Welcome to the Crisis Economy, Where Tumult Reigns (WSJ)
The earthquake that began with the 2008 financial crisis in the U.S. and that later rumbled through Europe has finally shaken China, in turn crippling countries and companies from Africa to South America that prospered feeding Chinese demand. As a result, the early weeks of 2016 have been marked by paroxysms in financial, energy and commodity markets.
Deutsche Bank to Face British Lawsuit Over High-Speed Trading (Dealbook)
The lawsuit is to be filed later this year on behalf of companies, investors and even some central banks that frequently buy and sell currencies. The lawsuit would mirror one filed in New York last month by some of the same law firms. That lawsuit asserts that Deutsche Bank used a software platform known as Autobahn to take advantage of millisecond changes in exchange rates to give clients worse prices than they were entitled to.
Merrill’s Broker Herd Eyes Greener Pastures (WSJ)
The No. 1 brokerage in the country for most of the past decade, Merrill is now at risk of slipping to No. 2 behind Morgan Stanley in terms of annual revenue. Morgan Stanley was slightly ahead of Merrill by that measure through three quarters last year. Bank of America and Morgan Stanley report earnings on Tuesday. Equally significant, many of Merrill’s so-called thundering herd of brokers are eyeing greener pastures for the first time since the merger, with the expiration this month of lucrative retention packages that kept many of them from joining other firms, brokerage recruiters say.
Exclusive: China's chief stock regulator has offered to resign (Reuters)
The embattled head of China's securities regulator, Xiao Gang, widely blamed by investors for mishandling a recent crisis that wiped over $5 trillion off the value of the Shanghai and Shenzhen stock markets, has offered to resign, sources said. The China Securities Regulatory Commission (CSRC) denied Xiao had offered to resign. "This information does not conform to the facts," it said via Weibo, a popular microblogging site.
Woman faces jail for tagging former in-law on Facebook (NYP)

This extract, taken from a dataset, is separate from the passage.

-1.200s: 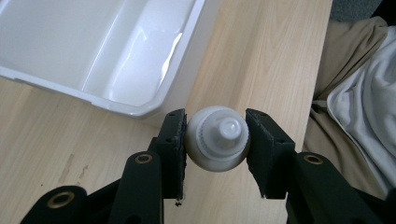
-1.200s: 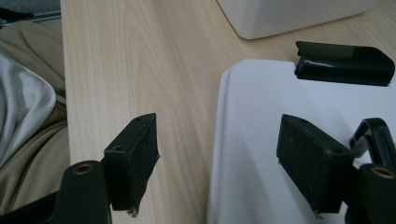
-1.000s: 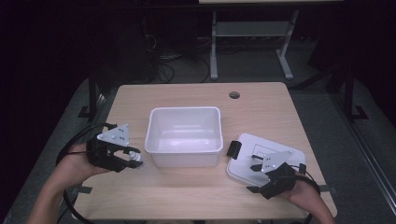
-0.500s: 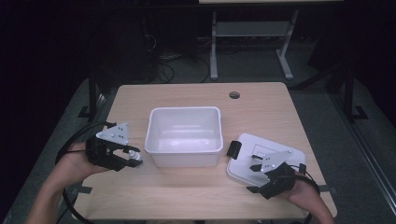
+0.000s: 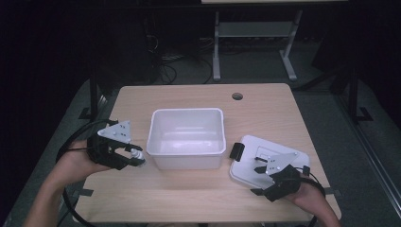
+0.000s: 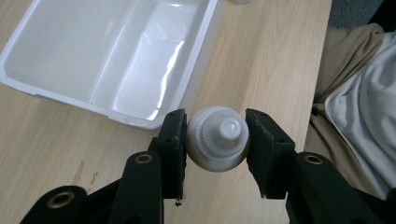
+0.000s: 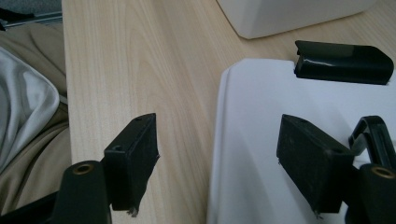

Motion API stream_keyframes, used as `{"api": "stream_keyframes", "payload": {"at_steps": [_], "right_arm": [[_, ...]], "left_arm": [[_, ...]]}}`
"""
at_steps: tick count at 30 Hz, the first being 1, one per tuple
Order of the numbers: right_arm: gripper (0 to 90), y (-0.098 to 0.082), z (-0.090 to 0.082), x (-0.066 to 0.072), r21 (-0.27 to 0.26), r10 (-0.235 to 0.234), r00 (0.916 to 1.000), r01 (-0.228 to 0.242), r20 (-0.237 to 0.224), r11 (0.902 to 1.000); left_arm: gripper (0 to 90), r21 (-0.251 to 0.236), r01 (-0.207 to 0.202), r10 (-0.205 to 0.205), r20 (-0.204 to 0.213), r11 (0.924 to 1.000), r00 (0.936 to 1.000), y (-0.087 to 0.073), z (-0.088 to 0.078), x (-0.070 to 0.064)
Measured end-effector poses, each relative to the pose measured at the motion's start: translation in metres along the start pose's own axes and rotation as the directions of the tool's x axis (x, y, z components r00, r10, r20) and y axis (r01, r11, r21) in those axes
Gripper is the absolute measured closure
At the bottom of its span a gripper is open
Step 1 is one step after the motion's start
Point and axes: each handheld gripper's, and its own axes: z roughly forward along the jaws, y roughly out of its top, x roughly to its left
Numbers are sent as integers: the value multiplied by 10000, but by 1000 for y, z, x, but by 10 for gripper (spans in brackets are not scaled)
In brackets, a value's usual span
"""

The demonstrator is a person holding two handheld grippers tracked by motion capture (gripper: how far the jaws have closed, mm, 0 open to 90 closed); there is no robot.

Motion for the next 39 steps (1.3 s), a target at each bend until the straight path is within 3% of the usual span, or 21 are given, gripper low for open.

A New York woman faces a year in jail for violating an order of protection involving her former sister-in-law — because the violator linked the woman in a Facebook post that called her “stupid.” Maria Gonzalez tried to argue that the protection order “did not specifically prohibit [her] from Facebook communication” with her former sister-in-law, Maribel Calderon. Westchester County Supreme Court Justice Susan Capeci disagreed, writing, “The order of protection prohibited the defendant from contacting the protected party by electronic or any other means.” The order against Gonzalez was related to her divorce from Calderon’s brother, Rafael Calderon.
Puerto Rico Says Shortfall to Increase to $23.9 Billion (Bloomberg)
Revenue will fall short of covering principal and interest payments each year through 2025, according to an updated fiscal and economic growth plan released by Governor Alejandro Garcia Padilla’s administration Monday. The payment deficit over the next five years has widened to an estimated $16.06 billion, up from a $14 billion forecast in September. Creditors asked Puerto Rico to extend the plan to 10 from five years, the administration said.
Barclays’s New CEO Beats a Retreat in Africa (WSJ)
The bank is drawing up plans to sell some of its 62% stake in Barclays Africa Group Ltd., the publicly traded entity that houses most of its African business, these people said.
Pharma sell-off threatens IPO appetite (FT)
Last year was a record for healthcare deals, with much of the activity being driven by a group of drugmakers loosely known as “specialty pharma”, which typically increase profits and sales through acquisitions rather than discovering their own drugs. That is unlikely to be the case in 2016. Allergan, the largest specialty pharma group, has said it will refrain from large deals ahead of its takeover by Pfizer. Valeant, the beleaguered Canadian drugmaker, has pledged to abstain from acquisitions so it can pay down a $31bn net debt position that is making its investors nervous.
‘Pharma bro’ Martin Shkreli doesn’t want to be called ‘pharma bro,’ calls fraud case against him ‘fictitious’ (NYDN)
So-called “pharma bro” Martin Shkreli says he doesn’t like that mocking nickname — and also doesn’t believe anyone hates him, despite swallowing bitter pills of public derision and legal troubles last year. “I’m not a ‘pharma bro,’ right?” Shkreli told Fox 5 NY Sunday in his first interview since his December arrest for alleged fraud...As for the federal case against him for an alleged Ponzi scheme, Shkreli dismissed it as “fictitious.” The ex-exec was arrested in his Manhattan apartment Dec. 17 for his alleged scheme from one of his old companies. He pleaded not guilty and posted $5 million bail. Since then, he has kept a relatively low profile, relegating himself to regular chats with online admirers while his drug empire crumbles.